Lynda Goff, a molecular marine biologist at the University of California, Santa Cruz, worked on this pair of organisms about 30 years ago and demonstrated, among other things, that embryos lacking algae in their surrounding jelly are slow to hatch. "We saw a logarithmic increase in algal cells as the embryo developed," she says. And in those that did contain algae, the community was not static.
This logarithmic increase suggests that algae associated with the salamander embryos either divide rapidly as the embryo develops, or quickly enter the jelly or the embryo from outside as it grows.
So how might the algae enter the embryos? A likely moment occurs as the embryos' nervous systems begin to form. A time-lapse video made by Roger Hangarter at Indiana University in Bloomington, and presented by Kerney at the meeting, reveals a fluorescent green flash next to each embryo at that point in its development.
The flare is a bloom of algae, which is probably drawn to a release of nitrogen-rich waste from the embryo, says Kerney. If waste is released, then there must also be a way in — and the large number of algae in the bloom increases the chances that some will make it in.
This might explain why so many researchers have failed to find algae inside spotted salamander embryos before: most of them studied embryos that had not yet reached the phase coinciding with these algal blooms, so algae inside the animals would have been scant.
However, that doesn't necessarily mean that embryos at an earlier stage contain no algae.
One of Kerney's most curious discoveries is of the presence of algae in the oviducts of adult female spotted salamanders, where the embryo-encompassing jelly sacs form — a finding that points to the possibility that symbiotic algae are passed from mother to the offspring's jelly sacs during reproduction.

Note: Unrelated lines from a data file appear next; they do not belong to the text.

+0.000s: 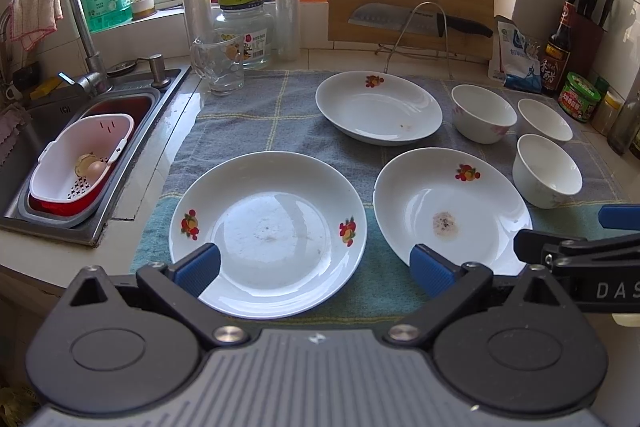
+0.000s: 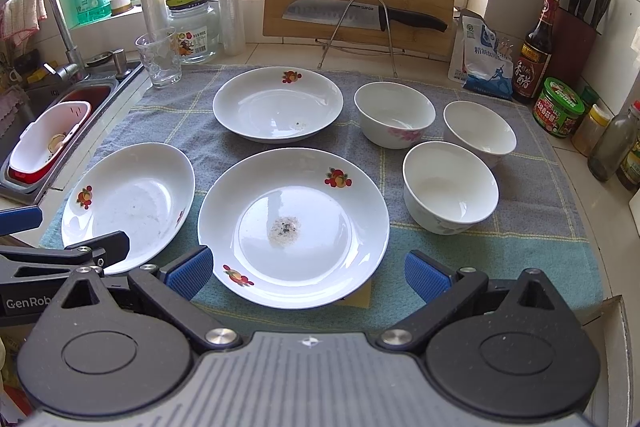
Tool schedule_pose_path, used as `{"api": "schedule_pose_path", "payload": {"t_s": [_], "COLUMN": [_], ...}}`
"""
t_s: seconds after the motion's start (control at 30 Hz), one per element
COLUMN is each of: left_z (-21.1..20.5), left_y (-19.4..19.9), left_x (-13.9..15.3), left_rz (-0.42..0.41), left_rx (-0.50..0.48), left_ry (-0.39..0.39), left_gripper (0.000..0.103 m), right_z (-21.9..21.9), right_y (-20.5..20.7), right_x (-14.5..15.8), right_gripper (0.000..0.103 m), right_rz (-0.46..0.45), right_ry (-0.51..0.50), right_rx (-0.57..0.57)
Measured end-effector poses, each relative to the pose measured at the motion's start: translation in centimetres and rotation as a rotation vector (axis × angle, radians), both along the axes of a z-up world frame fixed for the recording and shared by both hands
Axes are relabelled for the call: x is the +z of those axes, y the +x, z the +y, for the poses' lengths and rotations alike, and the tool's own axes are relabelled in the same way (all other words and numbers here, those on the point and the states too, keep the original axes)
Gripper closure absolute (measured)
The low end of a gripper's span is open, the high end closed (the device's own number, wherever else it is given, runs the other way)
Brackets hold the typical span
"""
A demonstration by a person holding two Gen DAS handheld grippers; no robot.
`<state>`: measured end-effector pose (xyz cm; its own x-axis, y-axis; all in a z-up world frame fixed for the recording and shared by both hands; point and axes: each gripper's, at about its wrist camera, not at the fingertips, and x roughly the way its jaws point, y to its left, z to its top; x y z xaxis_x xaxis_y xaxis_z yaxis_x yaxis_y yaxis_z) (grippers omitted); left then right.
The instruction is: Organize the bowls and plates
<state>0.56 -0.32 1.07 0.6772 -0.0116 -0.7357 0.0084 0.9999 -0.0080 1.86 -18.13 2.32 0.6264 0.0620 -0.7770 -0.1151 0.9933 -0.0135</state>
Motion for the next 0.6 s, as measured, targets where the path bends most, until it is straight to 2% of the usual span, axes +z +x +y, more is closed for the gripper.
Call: {"api": "schedule_pose_path", "payload": {"t_s": [0.6], "left_z": [-0.53], "left_y": [-0.13], "left_x": [0.16], "left_rz": [-0.010], "left_rx": [0.012], "left_ry": [0.008], "left_gripper": [0.003], "right_z": [-0.71], "right_y": [0.19], "right_x": [-0.01], "right_gripper": [0.000], "right_rz": [-0.014], "right_ry": [0.003], "right_rx": [0.028]}}
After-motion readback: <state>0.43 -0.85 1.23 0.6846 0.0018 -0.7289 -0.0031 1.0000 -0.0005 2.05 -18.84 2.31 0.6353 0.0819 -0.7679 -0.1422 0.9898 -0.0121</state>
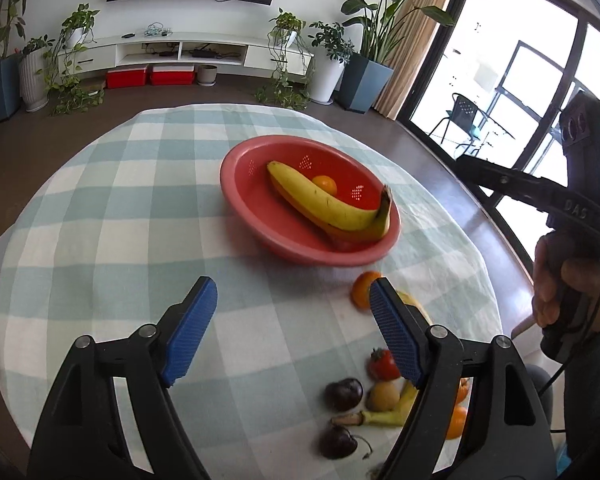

"I wonder if algae could be getting into the germ [sex] cells," says David Wake, an emeritus professor at the University of California, Berkeley, who watched Kerney's presentation. "That would really challenge the dogma [of vertebrate cells disposing of foreign biological material]. But why not?"
Both Wake and David Buckley, a researcher specializing in salamander development at the National Museum of Natural Sciences in Madrid, agree that the work might tell us more about how self-recognition is learned by vertebrate cells during development. Because salamanders can regrow limbs, almost all the cells in a grown adult retain a degree of pluripotency — that is, the specialized cells can continue to divide and change into other cell types throughout the salamander's life.
It may be that specialized cells in these adult salamanders are able to accommodate algae inside them because the process by which they learn self-recognition is different from that of other vertebrates.
"It makes me wonder if other species of salamander that have known symbiotic relationships with algae also harbour algae inside their cells," said audience member Daniel Buchholz, a developmental biologist at the University of Cincinnati in Ohio. "I think that if people start looking we may see many more examples."